Avengers: Infinity Laws
Nick Fury checks his Google Calendar. It’s Friday.
Nick Fury: Oh yeah! It’s about that time! Or should I say Appointed Time. And send.
Nick Fury sends an intergalactic text message to the Avengers.
Shabbat Helps Incorporate Everlasting Love, Dude. Aka, S.H.I.E.L.D.
Tony Stark: Pepper, what would you like, snicker-doodle? A dozen roses? Or just a selfie of me? There’s no wrong answer, honey. It’s a win-win.
Pepper Potts: A new security camera.
Tony Stark: Check, check and check. We have one, two, three… hundred, nano-cameras set up. Did I tell you how beautiful you look today?
Pepper: We may need to add one more maybe? We have a visitor.
Nick Fury: Sir! I’m going to have to ask you to exit the narcissism.
Pepper Potts: Tony, why are you making a Black Power fist?
Nick Fury: I prefer we call it the Melanin Power fist, please?
Tony Stark: See? It’s all in the wrist, Nick. It’s a courtesy that’s sweeping the nation. The knock. You should try it sometime.
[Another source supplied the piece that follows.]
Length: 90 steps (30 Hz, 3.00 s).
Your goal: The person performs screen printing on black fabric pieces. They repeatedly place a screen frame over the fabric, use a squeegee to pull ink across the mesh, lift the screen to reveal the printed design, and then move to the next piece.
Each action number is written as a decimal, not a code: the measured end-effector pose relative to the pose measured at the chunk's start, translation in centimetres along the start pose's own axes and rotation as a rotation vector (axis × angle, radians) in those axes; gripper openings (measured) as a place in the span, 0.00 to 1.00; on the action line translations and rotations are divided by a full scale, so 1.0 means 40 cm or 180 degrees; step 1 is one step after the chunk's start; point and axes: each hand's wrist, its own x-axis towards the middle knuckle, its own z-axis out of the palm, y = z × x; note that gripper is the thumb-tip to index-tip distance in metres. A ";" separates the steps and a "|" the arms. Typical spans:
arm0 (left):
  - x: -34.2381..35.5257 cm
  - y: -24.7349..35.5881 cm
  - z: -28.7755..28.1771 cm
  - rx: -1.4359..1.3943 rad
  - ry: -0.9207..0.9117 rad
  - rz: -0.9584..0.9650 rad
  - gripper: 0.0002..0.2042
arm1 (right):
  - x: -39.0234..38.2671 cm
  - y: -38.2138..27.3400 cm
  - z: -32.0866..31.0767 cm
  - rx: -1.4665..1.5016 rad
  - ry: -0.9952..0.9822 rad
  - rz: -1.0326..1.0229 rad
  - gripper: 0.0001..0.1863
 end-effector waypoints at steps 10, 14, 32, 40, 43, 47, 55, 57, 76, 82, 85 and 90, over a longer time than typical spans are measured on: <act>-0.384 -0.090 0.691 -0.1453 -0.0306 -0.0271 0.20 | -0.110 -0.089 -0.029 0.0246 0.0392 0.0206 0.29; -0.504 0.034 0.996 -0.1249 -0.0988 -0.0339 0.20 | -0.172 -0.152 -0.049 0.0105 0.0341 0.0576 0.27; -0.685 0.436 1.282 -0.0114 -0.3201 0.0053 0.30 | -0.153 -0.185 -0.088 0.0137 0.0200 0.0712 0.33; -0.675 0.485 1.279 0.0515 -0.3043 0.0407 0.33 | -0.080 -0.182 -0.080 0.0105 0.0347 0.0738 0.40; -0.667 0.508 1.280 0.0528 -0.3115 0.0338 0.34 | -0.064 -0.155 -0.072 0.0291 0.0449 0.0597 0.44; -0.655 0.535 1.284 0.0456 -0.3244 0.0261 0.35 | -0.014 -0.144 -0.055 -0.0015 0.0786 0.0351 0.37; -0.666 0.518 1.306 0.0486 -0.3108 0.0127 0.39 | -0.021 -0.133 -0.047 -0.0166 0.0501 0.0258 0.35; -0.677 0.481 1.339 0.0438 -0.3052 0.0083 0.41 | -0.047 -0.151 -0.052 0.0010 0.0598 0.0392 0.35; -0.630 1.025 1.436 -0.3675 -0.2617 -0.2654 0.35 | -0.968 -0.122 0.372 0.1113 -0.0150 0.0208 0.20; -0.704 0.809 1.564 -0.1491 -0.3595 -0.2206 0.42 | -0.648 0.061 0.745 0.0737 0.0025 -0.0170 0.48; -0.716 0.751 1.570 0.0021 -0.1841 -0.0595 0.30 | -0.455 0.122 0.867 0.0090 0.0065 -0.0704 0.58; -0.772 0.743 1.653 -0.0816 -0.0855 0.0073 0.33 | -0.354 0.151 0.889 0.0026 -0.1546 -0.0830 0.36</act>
Nick Fury: Did you not read my text, Mr. Courtesy?
Tony casually gets his phone. Pepper powers it on with a tenderness that only she can.
Tony Stark: Shabbat Helps Incorporate Everlasting Love. Dude? Hold on. I’m getting a call. Congratulations, you’ve reached Tony. Yes? It’s the ‘70’s? You want your lingo back? I’ll let Mr. Fury know. Groovy.
Pepper Potts: I get it! It’s an acrostic that spells S.H.I.E.L.D.!
Nick Fury: I always knew she was the brains to your brawn. We’re celebrating Shabbat, baby! At your house.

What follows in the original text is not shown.